#### What needs to be done
Look through the records below, and whenever a line contains "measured", copy it.

#### Items listed in a dataset
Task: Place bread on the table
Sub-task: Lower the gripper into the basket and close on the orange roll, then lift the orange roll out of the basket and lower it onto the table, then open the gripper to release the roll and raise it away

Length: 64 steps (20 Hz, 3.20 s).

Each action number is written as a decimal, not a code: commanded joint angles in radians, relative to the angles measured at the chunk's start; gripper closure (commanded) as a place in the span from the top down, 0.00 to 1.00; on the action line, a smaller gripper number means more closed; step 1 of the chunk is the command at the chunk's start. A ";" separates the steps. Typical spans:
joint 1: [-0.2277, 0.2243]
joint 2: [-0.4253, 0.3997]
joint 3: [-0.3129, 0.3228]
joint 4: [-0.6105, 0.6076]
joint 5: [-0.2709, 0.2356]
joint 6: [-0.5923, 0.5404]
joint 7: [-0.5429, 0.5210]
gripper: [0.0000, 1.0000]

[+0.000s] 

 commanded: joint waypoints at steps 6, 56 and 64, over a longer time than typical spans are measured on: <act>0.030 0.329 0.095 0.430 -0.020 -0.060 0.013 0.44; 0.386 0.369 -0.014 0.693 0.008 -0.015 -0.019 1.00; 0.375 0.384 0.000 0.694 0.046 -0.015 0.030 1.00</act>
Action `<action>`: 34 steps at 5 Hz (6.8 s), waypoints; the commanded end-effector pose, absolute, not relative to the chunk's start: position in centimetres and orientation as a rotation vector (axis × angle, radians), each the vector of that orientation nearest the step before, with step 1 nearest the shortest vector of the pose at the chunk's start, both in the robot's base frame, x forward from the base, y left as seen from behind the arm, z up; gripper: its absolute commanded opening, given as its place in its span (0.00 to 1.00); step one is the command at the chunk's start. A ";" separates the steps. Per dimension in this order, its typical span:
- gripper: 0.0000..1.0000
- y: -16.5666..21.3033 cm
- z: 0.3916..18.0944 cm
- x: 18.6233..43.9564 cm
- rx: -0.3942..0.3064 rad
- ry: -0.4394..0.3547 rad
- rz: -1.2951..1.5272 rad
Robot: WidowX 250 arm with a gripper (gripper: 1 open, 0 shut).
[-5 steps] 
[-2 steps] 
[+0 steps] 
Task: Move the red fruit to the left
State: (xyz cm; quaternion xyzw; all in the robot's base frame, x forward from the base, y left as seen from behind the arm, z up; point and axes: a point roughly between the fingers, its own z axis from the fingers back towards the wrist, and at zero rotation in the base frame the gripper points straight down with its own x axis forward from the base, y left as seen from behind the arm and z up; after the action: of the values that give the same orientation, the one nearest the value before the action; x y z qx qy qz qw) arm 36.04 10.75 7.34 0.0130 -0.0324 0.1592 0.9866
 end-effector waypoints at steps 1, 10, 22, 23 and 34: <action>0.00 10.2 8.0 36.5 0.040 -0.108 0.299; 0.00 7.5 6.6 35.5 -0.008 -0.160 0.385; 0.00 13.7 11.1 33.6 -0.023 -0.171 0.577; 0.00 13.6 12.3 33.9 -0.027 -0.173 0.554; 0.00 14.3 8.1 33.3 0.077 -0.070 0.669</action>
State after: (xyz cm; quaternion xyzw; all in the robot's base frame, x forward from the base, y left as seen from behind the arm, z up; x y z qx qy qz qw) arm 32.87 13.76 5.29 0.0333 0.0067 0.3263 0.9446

#### Result of the exercise
Each action number is written as a decimal, not a code: commanded joint angles in radians, relative to the angles measured at the chunk's start; gripper closure (commanded) as a place in the span from the top down, 0.00 to 1.00; on the action line, a smaller gripper number means more closed; step 1 of the chunk is the command at the chunk's start. A ";" separates the steps. Typical spans:
 commanded: joint waypoints at steps 6, 56 and 64, over a longer time than typical spans are measured on: <act>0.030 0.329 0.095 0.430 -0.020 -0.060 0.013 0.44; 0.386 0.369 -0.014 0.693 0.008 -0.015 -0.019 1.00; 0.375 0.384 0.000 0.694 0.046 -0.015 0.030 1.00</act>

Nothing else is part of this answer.